What is being asked
Start to finish, print the entries exactly, and carry none of the pictures over.

═══ Data ═══

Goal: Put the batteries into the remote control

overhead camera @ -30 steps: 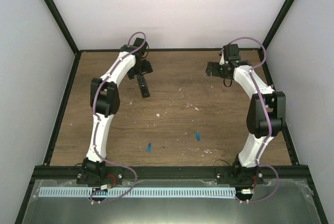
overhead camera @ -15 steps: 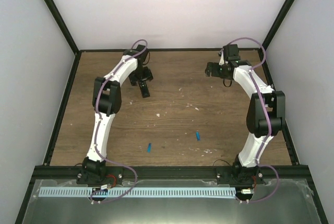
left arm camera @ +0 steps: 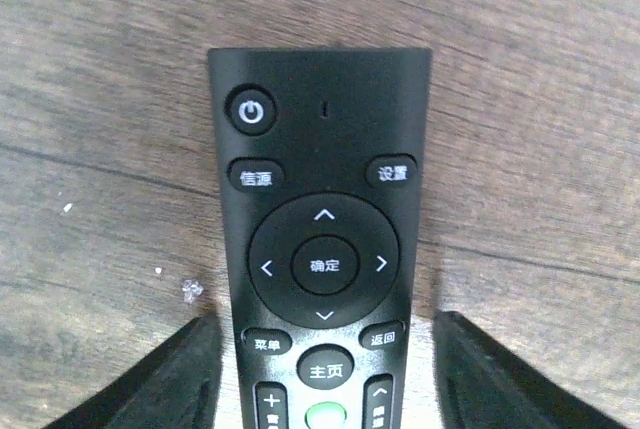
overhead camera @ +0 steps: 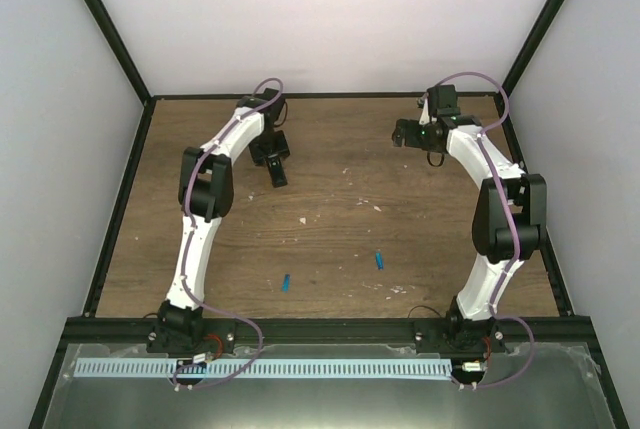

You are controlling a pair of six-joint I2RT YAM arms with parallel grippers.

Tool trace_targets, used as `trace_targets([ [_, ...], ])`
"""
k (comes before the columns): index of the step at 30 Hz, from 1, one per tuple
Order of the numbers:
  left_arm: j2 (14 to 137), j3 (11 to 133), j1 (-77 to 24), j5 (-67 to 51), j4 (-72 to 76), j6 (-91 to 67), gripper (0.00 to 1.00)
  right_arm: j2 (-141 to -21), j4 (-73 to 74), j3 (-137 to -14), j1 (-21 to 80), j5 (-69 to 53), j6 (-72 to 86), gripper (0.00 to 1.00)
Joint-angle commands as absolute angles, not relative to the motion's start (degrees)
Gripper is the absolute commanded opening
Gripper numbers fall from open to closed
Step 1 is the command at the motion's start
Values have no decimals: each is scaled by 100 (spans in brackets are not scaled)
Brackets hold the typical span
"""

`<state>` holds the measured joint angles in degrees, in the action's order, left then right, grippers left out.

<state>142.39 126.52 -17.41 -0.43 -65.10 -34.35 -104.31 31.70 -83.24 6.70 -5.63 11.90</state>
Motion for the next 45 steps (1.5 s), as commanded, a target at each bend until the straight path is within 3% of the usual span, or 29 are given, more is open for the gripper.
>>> trace_targets([
  [1, 14513, 12604, -1758, -217, -6636, -3384, 51, -10461, 3170, -8424, 721, -606, 1233, 100],
  [14, 14424, 12383, -1686, -1044, -6328, -2978, 0, -10331, 2943, -8231, 764, -1075, 983, 100],
  [23, 13538, 11680, -1626, -2035, -5220, -2787, 0, -10156, 2168, -7774, 1264, -2584, 936, 100],
  [30, 13429, 11689, -1772, -2391, -5090, -3077, 0, -10790, 2224, -8327, 1915, -3291, 1270, 94],
  [45, 13134, 11349, -2199, -2943, -4335, -3749, 0, -11620, 1968, -8716, 2079, -3991, 1857, 83],
])
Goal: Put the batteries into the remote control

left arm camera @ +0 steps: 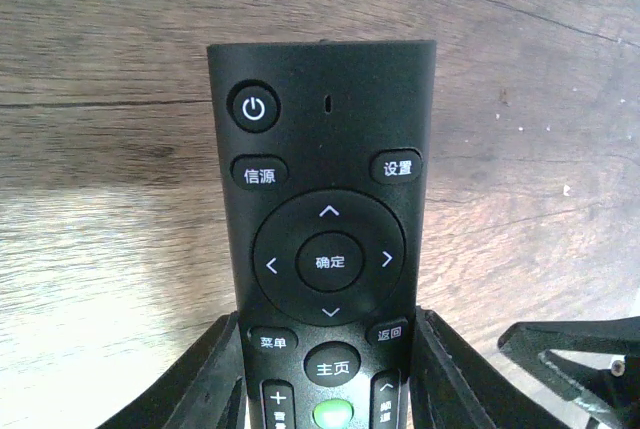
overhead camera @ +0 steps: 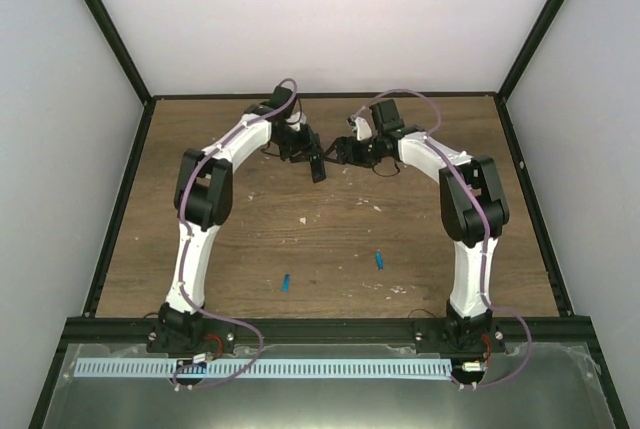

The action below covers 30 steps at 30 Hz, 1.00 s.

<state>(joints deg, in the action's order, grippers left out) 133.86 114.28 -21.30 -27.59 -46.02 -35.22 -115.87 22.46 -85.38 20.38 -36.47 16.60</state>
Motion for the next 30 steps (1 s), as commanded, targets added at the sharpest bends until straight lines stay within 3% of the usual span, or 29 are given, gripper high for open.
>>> trace_targets([
  [1, 13125, 11340, -2220, -2942, -4321, -3777, 0, -11646, 1951, -8714, 2094, -4024, 1882, 83],
  [30, 12925, 11253, -2439, -2888, -4024, -4200, 0, -12097, 2057, -8790, 2252, -4209, 1915, 57],
])
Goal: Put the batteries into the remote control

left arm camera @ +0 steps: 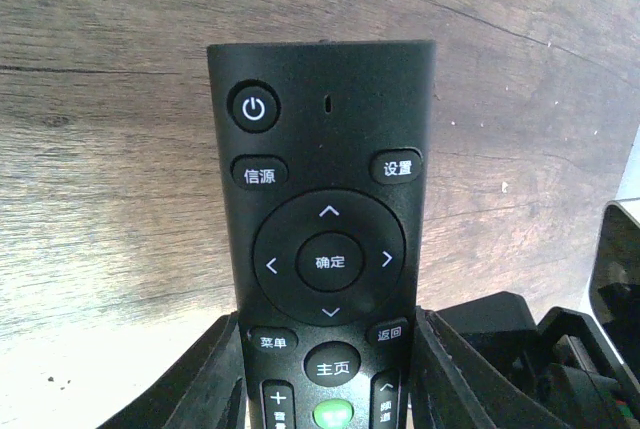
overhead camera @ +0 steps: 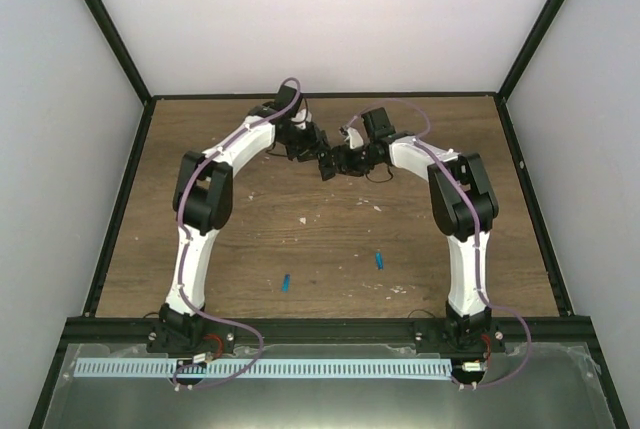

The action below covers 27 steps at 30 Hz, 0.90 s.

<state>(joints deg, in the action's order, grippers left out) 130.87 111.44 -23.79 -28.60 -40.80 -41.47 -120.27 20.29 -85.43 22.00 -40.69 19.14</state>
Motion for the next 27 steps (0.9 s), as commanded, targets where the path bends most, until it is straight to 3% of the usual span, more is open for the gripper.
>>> trace_targets([
  [1, 12928, 11266, -2441, -2869, -4033, -4194, 0, -12111, 2060, -8804, 2261, -4222, 1916, 55],
  [27, 13013, 11301, -2514, -2587, -4044, -4375, 0, -12241, 2086, -9018, 2259, -4438, 1925, 23],
])
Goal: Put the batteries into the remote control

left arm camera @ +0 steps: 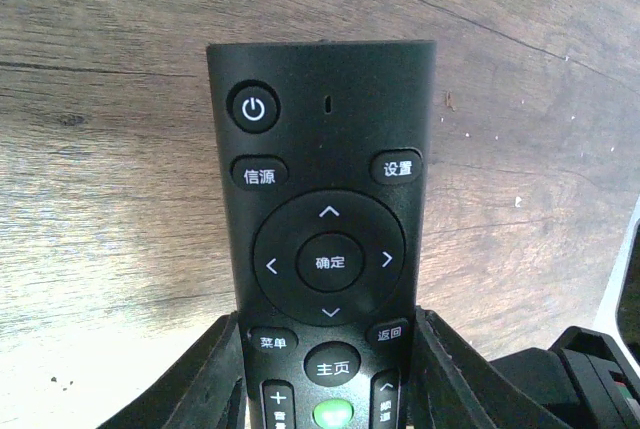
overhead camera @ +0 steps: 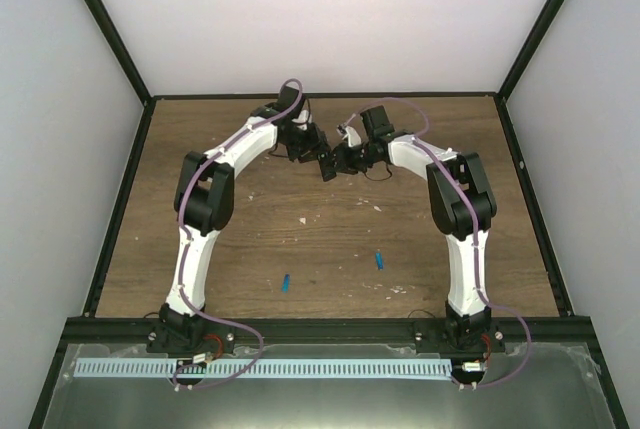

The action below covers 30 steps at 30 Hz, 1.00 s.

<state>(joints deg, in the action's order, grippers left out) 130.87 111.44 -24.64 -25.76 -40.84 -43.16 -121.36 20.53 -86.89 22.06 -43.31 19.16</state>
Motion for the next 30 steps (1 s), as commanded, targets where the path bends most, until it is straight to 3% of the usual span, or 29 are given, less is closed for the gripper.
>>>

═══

Answer to this task
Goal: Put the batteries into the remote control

overhead camera @ -30 steps: 
overhead camera @ -15 steps: 
left arm camera @ +0 steps: 
overhead camera @ +0 steps: 

You are controlling a pair of six-joint I2RT YAM arms with parallel grippers.

Tool trace_targets, used as `trace_targets([ [_, ...], ])`
"""
k (comes before the columns): index of the step at 30 Hz, from 1, one per tuple
Order of the numbers:
  left_arm: j2 (14 to 137), j3 (11 to 133), j1 (-77 to 24), j5 (-67 to 51), j4 (-72 to 76), j6 (-91 to 67), gripper (0.00 to 1.00)
  right_arm: j2 (-141 to -21), j4 (-73 to 74), j3 (-137 to -14), j1 (-21 to 80), j5 (-69 to 53), j6 (-72 to 86), gripper (0.00 to 1.00)
Joint-angle commands as absolute angles, not relative to the motion's start (degrees)
Gripper is the absolute commanded opening
Gripper numbers fall from open to closed
Step 1 is the command at the motion's start
Values have no decimals: each is scaled by 100 (spans in brackets are not scaled)
Brackets hold the typical span
"""

`<state>` holds the measured joint angles in degrees, in the action's order, left then right, grippers left out.

<state>142.39 126.52 -17.41 -0.43 -65.10 -34.35 -104.31 31.70 -83.24 6.70 -5.63 11.90</state>
Motion for the next 45 steps (1.5 s), as commanded, a target at each bend until the straight path is within 3% of the usual span, or 29 are given, more is open for the gripper.
>>> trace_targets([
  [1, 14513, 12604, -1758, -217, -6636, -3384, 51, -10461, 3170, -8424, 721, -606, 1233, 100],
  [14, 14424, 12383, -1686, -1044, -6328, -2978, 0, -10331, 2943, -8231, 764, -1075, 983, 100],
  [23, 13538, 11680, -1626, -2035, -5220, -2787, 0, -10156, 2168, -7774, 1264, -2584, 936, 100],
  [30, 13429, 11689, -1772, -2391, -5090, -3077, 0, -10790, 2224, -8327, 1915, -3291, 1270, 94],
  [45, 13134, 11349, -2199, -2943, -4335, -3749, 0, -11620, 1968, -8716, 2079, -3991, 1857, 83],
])
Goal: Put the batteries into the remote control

left arm camera @ +0 steps: 
overhead camera @ +0 steps: 

The action below covers 30 steps at 30 Hz, 1.00 s.

<state>(joints deg, in the action's order, grippers left out) 133.86 114.28 -21.30 -27.59 -46.02 -35.22 -115.87 22.46 -85.38 20.38 -36.47 16.60</state>
Motion for the next 30 steps (1 s), as commanded, targets added at the sharpest bends until straight lines stay within 3% of the usual span, or 29 are given, gripper high for open.
>>> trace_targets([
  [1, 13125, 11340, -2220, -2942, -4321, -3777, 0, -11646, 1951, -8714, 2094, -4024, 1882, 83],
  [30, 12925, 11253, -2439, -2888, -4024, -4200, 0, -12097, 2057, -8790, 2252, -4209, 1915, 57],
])
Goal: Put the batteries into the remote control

left arm camera @ +0 steps: 
overhead camera @ +0 steps: 

The action below covers 27 steps at 30 Hz, 0.90 s.

<state>(joints deg, in the action's order, grippers left out) 130.87 111.44 -23.79 -28.60 -40.80 -41.47 -120.27 20.29 -85.43 22.00 -40.69 19.14</state>
Motion for the next 27 steps (0.9 s), as commanded, targets where the path bends most, until it is straight to 3% of the usual span, more is open for the gripper.
>>> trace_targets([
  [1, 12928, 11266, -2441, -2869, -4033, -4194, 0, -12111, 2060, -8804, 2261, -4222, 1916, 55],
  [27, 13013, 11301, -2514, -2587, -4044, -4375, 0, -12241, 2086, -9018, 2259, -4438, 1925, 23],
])
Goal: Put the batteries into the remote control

left arm camera @ +0 steps: 
overhead camera @ +0 steps: 

The action below covers 30 steps at 30 Hz, 1.00 s.

<state>(joints deg, in the action's order, grippers left out) 130.87 111.44 -24.64 -25.76 -40.84 -43.16 -121.36 20.53 -86.89 22.06 -43.31 19.16</state>
Motion for the next 30 steps (1 s), as commanded, targets where the path bends most, until it is straight to 3% of the usual span, or 29 are given, less is closed for the gripper.
>>>

No further output is needed for this exercise.